Can you explain why this is not the case?
(Maybe I missed it, but it also seems that this behaviour is not documented in your Developer Guide)

hello jonathan.schnitzler,

let me double check which Jetpack release version you’re working with now?
please also share your reproduce steps for reference.

Hi,
we are on JetPack 6.1/Jetson Linux 36.4.1
To reproduce:

  • Boot device, ensure nvbootctrl verify is not run
  • Run nvbootctrl dump-slots-info -t rootfs
  • Turn off power supply
  • Repeat

retry_count reported by nvbootctrl dump-slots-info -t rootfs will not get decremented and the slot will be never marked as unbootable.
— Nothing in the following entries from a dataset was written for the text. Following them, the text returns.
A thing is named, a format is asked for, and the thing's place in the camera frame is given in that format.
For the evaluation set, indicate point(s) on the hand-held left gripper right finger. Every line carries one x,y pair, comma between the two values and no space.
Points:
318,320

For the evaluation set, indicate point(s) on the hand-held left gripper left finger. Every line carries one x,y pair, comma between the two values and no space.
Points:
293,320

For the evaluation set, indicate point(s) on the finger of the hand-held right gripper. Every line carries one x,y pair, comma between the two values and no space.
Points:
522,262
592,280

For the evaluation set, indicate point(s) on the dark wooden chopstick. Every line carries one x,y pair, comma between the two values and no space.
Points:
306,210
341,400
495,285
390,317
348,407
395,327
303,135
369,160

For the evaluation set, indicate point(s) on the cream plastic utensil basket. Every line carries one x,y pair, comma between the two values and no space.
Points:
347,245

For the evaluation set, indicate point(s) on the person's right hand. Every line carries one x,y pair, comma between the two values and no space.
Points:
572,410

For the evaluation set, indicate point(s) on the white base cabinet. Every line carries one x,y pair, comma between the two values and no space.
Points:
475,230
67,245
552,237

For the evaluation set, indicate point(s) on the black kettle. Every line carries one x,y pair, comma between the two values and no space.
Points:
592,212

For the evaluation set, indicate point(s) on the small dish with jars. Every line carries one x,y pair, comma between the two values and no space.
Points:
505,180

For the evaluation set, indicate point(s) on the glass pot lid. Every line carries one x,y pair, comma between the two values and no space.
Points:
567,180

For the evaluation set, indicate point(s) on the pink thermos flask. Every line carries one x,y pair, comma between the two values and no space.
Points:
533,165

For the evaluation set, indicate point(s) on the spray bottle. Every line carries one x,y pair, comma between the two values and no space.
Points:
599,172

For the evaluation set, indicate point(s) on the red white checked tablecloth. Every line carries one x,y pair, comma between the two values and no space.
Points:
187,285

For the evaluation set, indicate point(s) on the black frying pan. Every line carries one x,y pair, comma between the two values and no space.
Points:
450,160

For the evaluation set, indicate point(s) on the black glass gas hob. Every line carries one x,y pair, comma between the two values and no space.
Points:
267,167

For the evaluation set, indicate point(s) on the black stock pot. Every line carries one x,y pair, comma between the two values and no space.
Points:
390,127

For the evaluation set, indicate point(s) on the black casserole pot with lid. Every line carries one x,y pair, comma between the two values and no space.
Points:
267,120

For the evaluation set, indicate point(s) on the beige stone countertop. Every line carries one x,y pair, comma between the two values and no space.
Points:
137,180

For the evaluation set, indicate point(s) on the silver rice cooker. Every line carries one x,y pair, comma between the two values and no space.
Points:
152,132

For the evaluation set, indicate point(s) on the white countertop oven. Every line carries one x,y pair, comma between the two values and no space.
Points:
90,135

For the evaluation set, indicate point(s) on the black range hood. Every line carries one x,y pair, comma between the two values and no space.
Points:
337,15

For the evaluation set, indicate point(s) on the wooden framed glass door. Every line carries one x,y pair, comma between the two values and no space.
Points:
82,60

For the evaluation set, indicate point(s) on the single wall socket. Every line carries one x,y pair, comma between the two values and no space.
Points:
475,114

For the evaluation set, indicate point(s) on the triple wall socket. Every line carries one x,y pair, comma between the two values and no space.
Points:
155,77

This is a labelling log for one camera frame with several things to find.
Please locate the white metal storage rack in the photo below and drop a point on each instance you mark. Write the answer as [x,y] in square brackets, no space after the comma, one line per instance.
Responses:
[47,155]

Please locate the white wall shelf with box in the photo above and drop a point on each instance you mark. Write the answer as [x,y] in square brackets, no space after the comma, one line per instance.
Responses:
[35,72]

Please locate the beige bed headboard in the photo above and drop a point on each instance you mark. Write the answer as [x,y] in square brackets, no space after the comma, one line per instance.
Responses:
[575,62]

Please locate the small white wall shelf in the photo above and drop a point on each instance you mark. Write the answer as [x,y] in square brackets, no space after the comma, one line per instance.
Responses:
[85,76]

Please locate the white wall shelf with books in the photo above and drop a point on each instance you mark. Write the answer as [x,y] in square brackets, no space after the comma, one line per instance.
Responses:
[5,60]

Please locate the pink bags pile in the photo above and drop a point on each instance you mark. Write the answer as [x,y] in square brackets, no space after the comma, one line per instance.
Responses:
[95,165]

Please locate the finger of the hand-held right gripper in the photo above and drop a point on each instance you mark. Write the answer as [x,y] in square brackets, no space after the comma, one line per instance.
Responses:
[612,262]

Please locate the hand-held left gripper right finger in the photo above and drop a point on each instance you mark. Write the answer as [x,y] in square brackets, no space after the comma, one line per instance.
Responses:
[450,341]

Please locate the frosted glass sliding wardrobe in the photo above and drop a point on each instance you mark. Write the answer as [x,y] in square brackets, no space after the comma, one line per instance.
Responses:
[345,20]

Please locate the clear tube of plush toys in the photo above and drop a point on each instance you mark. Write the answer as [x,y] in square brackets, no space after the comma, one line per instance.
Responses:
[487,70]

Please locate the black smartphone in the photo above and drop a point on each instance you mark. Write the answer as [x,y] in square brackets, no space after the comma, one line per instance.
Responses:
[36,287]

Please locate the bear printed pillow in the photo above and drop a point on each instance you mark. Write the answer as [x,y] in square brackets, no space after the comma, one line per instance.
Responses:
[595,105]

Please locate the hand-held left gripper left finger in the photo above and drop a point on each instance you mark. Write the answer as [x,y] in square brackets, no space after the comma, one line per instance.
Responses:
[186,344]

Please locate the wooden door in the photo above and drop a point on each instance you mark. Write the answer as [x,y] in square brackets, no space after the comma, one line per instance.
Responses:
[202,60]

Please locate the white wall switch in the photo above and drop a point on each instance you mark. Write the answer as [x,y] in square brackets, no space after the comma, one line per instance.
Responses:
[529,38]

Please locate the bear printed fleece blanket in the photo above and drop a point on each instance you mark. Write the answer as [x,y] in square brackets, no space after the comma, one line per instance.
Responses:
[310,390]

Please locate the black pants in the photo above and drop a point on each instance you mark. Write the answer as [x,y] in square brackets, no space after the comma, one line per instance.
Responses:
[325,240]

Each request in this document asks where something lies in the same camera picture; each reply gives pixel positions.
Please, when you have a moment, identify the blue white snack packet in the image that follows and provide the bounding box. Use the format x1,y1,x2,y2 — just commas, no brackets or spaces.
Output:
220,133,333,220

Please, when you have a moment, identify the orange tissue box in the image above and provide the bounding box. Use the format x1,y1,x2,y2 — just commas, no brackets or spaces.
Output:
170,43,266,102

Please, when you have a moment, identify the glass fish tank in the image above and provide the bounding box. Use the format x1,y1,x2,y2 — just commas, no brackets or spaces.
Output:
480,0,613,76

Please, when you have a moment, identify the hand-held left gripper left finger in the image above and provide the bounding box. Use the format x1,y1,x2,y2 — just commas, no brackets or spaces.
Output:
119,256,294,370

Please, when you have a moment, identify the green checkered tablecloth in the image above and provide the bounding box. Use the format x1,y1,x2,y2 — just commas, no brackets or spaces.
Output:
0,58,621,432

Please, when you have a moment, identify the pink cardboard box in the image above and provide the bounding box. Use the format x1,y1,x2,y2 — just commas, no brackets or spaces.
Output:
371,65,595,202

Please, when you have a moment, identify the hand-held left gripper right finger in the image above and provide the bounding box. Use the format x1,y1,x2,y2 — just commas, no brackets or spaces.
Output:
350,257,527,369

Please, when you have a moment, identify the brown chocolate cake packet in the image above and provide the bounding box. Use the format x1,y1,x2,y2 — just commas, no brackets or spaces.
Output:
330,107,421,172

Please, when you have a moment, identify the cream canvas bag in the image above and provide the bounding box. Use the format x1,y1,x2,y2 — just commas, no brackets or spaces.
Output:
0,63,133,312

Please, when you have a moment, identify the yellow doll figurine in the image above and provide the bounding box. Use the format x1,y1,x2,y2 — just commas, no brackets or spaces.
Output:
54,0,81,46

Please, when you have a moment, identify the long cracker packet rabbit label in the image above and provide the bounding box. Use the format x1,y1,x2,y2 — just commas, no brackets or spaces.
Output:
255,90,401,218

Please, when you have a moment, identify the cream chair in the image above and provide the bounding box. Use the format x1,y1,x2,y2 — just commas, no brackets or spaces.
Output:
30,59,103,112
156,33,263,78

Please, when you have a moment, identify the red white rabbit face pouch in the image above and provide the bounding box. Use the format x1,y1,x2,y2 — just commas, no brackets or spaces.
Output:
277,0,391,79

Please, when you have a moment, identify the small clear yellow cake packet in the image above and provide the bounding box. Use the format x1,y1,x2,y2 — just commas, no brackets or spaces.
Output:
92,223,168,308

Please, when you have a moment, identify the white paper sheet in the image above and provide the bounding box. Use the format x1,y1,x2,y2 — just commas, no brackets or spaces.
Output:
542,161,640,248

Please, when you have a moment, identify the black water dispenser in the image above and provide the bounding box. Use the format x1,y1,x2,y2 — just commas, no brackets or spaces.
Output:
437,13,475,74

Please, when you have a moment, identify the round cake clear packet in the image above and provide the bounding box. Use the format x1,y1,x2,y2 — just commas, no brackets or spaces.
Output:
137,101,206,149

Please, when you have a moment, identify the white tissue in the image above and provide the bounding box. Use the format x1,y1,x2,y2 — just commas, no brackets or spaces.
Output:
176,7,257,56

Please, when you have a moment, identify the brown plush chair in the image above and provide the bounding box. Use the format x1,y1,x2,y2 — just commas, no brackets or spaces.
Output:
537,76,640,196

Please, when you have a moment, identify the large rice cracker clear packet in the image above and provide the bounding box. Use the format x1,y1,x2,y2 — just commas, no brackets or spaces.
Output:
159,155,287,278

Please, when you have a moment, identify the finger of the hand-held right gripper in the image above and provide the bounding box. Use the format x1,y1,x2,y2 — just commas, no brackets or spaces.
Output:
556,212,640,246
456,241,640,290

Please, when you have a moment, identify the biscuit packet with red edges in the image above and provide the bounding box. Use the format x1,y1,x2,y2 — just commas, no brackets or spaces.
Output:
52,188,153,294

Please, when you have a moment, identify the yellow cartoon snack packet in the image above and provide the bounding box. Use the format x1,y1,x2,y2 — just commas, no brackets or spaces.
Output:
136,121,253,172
hello jonathan.schnitzler,

normally, if one root file system slot is unbootable, the kernel watchdog will reboot the device, and if fails to boot into it for consecutive 3 times, then the UEFI try to boot from another rootfs slot.

you should corrupted the file system for testing rootfs-A/B.
for instance, you may using dd command to erase the APP_A partition.
i.e. $ sudo dd if=/dev/zero of=/dev/nvme0n1p1 bs=1M count=1

Hi,
thank you for answering the question, but this does not answer my question at all.
If you think this should be the case, can you explain how your answer relates to my question?

hello jonathan.schnitzler,

this is cold reboot, whereas the retry_count decremented is triggered by software (i.e. warm-reboot).
so.. you should try with root file system at unbootable state for testing rootfs-A/B.

this is cold reboot, whereas the retry_count decremented is triggered by software (i.e. warm-reboot).

Correct. And my question in this whole thread is: What is the reason that Nvidia decided to only decrement the retry_count for warm reboots and not for cold reboots?

hello jonathan.schnitzler,

there’s a background service, nv_update_engine.
If the root filesystem fails to boot, make sure to reboot the device, so that the nv_update_engine will not update boot status to successful.